> **Your goal**
Each line of the listing below containing the word "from" should be returned.

== Segment start ==

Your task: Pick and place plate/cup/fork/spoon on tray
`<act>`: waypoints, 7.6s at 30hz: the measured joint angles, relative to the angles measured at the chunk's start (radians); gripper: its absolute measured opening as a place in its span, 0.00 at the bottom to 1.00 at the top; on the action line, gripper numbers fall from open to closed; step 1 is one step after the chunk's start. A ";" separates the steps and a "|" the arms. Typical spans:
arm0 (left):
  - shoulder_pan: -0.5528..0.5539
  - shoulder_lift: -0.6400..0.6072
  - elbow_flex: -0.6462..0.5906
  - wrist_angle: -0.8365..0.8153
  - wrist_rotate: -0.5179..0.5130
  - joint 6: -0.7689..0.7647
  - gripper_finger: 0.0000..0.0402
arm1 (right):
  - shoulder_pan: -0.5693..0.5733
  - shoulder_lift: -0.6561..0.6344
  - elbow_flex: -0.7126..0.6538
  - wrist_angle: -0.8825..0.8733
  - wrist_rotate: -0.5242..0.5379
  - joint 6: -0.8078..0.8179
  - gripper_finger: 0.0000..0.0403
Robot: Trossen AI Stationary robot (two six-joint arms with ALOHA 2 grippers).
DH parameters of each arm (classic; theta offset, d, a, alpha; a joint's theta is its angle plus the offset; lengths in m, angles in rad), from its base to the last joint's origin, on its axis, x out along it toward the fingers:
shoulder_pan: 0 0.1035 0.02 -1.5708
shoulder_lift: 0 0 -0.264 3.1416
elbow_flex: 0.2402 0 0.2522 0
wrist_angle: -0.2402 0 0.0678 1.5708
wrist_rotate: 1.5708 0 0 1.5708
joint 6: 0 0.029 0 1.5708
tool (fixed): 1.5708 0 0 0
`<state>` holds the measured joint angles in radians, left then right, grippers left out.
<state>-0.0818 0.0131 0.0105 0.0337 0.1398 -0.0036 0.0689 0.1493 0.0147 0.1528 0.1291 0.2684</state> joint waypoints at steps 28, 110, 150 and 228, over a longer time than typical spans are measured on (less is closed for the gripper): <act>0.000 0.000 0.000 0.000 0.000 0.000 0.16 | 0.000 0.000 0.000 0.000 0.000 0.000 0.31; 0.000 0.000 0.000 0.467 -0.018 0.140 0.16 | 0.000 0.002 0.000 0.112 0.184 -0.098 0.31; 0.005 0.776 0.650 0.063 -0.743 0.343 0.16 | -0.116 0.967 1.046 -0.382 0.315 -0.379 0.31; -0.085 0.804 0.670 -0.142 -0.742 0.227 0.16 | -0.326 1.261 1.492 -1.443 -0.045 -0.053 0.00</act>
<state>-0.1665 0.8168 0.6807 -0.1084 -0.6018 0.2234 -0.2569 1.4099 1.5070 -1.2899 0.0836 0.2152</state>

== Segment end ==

> **Solution to this exercise**
`<act>`: waypoints, 7.6s at 30hz: the measured joint angles, relative to the angles measured at the chunk's start (radians); gripper: its absolute measured opening as a place in its span, 0.00 at the bottom to 1.00 at the top; on the action line, gripper numbers fall from open to closed; step 1 is one step after the chunk's start. A ";" separates the steps and a "|" the arms. Typical spans:
DH parameters of each arm (classic; theta offset, d, a, alpha; a joint's theta is its angle plus the offset; lengths in m, angles in rad), from its base to the last joint's origin, on its axis, x out along it toward the fingers:

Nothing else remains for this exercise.